Task to complete:
Your response should be every line of the data, written out exactly.

Records provided START

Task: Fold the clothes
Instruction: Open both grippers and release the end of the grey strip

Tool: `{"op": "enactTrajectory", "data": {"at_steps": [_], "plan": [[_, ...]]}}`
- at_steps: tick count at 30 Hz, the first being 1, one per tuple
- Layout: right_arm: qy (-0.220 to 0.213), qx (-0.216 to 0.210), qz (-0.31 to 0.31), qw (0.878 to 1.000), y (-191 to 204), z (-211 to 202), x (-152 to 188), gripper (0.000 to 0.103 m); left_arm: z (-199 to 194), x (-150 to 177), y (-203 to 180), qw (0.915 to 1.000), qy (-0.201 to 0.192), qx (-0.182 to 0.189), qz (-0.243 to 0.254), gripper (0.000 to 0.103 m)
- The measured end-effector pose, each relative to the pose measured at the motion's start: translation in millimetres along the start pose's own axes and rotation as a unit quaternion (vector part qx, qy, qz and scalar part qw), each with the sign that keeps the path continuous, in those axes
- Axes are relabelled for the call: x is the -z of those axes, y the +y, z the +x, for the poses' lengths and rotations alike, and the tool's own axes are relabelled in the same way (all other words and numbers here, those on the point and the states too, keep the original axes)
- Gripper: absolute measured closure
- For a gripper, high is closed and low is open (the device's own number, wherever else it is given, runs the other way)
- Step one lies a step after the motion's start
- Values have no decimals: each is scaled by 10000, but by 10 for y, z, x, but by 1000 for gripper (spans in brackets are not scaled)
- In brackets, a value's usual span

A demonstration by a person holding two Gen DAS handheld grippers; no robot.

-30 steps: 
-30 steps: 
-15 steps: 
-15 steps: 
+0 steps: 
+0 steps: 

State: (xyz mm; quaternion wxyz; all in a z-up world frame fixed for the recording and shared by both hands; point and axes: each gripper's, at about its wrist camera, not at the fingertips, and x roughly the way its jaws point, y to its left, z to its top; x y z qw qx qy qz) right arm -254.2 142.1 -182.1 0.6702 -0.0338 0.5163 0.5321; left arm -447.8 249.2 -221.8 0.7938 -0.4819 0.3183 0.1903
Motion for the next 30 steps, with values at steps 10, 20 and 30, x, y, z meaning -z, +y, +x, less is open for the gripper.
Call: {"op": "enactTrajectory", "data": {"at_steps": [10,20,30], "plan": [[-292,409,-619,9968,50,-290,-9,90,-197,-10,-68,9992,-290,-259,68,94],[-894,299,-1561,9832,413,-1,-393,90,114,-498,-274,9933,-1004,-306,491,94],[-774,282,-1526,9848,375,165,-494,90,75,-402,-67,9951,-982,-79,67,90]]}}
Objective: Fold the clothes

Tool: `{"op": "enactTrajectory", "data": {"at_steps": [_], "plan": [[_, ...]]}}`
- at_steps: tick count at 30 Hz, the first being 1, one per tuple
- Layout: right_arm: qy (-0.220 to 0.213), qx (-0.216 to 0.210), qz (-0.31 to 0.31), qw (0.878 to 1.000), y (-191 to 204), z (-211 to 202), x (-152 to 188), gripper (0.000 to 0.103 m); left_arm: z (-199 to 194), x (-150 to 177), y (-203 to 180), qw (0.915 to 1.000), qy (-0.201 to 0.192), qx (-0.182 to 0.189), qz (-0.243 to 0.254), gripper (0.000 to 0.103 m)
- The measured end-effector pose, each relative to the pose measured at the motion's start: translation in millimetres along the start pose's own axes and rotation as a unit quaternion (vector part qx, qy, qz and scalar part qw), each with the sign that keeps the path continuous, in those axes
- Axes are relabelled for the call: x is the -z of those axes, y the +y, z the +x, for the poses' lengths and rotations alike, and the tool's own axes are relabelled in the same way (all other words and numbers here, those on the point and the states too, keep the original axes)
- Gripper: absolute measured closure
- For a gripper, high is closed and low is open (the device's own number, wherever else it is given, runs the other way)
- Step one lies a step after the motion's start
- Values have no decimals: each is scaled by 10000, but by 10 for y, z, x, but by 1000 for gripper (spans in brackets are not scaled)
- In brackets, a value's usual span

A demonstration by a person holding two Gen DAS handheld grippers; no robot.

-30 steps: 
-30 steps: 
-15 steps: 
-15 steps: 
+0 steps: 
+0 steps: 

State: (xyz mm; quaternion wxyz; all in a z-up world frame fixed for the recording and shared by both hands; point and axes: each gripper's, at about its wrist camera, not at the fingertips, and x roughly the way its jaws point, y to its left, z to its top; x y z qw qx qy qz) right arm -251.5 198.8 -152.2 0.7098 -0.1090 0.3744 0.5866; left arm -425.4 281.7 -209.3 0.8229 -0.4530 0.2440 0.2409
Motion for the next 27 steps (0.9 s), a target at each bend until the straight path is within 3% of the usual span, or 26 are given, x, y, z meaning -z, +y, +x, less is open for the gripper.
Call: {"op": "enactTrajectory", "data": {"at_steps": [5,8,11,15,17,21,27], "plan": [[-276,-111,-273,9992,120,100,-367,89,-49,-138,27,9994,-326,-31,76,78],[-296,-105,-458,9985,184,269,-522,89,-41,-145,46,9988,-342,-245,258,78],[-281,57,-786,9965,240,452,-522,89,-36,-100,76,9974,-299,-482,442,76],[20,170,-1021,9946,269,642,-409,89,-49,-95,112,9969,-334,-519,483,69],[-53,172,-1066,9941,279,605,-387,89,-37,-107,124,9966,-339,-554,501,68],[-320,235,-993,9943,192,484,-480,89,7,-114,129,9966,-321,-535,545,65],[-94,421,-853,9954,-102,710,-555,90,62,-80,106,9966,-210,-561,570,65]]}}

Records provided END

Reply:
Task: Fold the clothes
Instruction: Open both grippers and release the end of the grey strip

Tool: `{"op": "enactTrajectory", "data": {"at_steps": [_], "plan": [[_, ...]]}}`
- at_steps: tick count at 30 Hz, the first being 1, one per tuple
- Layout: right_arm: qy (-0.220 to 0.213), qx (-0.216 to 0.210), qz (-0.31 to 0.31), qw (0.878 to 1.000), y (-191 to 204), z (-211 to 202), x (-152 to 188), gripper (0.000 to 0.103 m); left_arm: z (-199 to 194), x (-150 to 177), y (-203 to 180), qw (0.915 to 1.000), qy (-0.201 to 0.192), qx (-0.182 to 0.189), qz (-0.243 to 0.254), gripper (0.000 to 0.103 m)
- The measured end-effector pose, each relative to the pose measured at the motion's start: translation in millimetres along the start pose's own axes and rotation as a unit quaternion (vector part qx, qy, qz and scalar part qw), each with the sign that keeps the path continuous, in those axes
- Axes are relabelled for the call: x is the -z of those axes, y the +y, z the +x, for the poses' lengths and rotations alike, and the tool's own axes are relabelled in the same way (all other words and numbers here, those on the point and the states too, keep the original axes)
- Gripper: absolute measured closure
- For a gripper, high is closed and low is open (the device's own number, wherever else it is given, runs the other way)
- Step one lies a step after the motion's start
- Values have no decimals: each is scaled by 10000, but by 10 for y, z, x, but by 1000 for gripper (spans in brackets are not scaled)
- In brackets, a value's usual span

A demonstration by a person holding two Gen DAS handheld grippers; no robot.

-30 steps: 
-30 steps: 
-15 steps: 
-15 steps: 
+0 steps: 
+0 steps: 

State: (xyz mm; quaternion wxyz; all in a z-up world frame fixed for the recording and shared by both hands; point and axes: each gripper's, at about its wrist camera, not at the fingertips, and x roughly the way its jaws point, y to its left, z to its top; x y z qw qx qy qz) right arm -254.2 142.1 -182.1 0.6702 -0.0338 0.5163 0.5321; left arm -447.8 249.2 -221.8 0.7938 -0.4819 0.3183 0.1903
Motion for the next 30 steps, with values at steps 10, 20 and 30, x, y, z meaning -z, +y, +x, less is open for the gripper.
Call: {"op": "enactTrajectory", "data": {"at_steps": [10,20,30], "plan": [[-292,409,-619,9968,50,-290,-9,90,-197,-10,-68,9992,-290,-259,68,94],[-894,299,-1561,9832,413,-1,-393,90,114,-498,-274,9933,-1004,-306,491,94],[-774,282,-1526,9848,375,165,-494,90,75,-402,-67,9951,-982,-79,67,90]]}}
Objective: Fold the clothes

Tool: `{"op": "enactTrajectory", "data": {"at_steps": [_], "plan": [[_, ...]]}}`
- at_steps: tick count at 30 Hz, the first being 1, one per tuple
- Layout: right_arm: qy (-0.220 to 0.213), qx (-0.216 to 0.210), qz (-0.31 to 0.31), qw (0.878 to 1.000), y (-191 to 204), z (-211 to 202), x (-152 to 188), gripper (0.000 to 0.103 m); left_arm: z (-199 to 194), x (-150 to 177), y (-203 to 180), qw (0.915 to 1.000), qy (-0.201 to 0.192), qx (-0.182 to 0.189), qz (-0.243 to 0.254), gripper (0.000 to 0.103 m)
- The measured end-effector pose, each relative to the pose measured at the motion's start: translation in millimetres along the start pose's own axes and rotation as a unit quaternion (vector part qx, qy, qz and scalar part qw), each with the sign that keeps the path continuous, in those axes
- Axes are relabelled for the call: x is the -z of those axes, y the +y, z the +x, for the poses' lengths and rotations alike, and the tool's own axes are relabelled in the same way (all other words and numbers here, those on the point and the states too, keep the original axes)
- Gripper: absolute measured closure
- For a gripper, high is closed and low is open (the device's own number, wherever else it is given, runs the other way)
- Step one lies a step after the motion's start
- Values have no decimals: each is scaled by 10000, but by 10 for y, z, x, but by 1000 for gripper (spans in brackets are not scaled)
- In brackets, a value's usual span

A demonstration by a person holding two Gen DAS handheld grippers; no robot.

-30 steps: 
-30 steps: 
-15 steps: 
-15 steps: 
+0 steps: 
+0 steps: 

State: (xyz mm; quaternion wxyz; all in a z-up world frame fixed for the recording and shared by both hands; point and axes: each gripper's, at about its wrist camera, not at the fingertips, and x roughly the way its jaws point, y to its left, z to its top; x y z qw qx qy qz) right arm -251.5 198.8 -152.2 0.7098 -0.1090 0.3744 0.5866; left arm -425.4 281.7 -209.3 0.8229 -0.4530 0.2440 0.2409
Motion for the next 27 steps (0.9 s), a target at each bend until the straight path is within 3% of the usual span, or 26 are given, x, y, z meaning -z, +y, +x, less is open for the gripper.
Call: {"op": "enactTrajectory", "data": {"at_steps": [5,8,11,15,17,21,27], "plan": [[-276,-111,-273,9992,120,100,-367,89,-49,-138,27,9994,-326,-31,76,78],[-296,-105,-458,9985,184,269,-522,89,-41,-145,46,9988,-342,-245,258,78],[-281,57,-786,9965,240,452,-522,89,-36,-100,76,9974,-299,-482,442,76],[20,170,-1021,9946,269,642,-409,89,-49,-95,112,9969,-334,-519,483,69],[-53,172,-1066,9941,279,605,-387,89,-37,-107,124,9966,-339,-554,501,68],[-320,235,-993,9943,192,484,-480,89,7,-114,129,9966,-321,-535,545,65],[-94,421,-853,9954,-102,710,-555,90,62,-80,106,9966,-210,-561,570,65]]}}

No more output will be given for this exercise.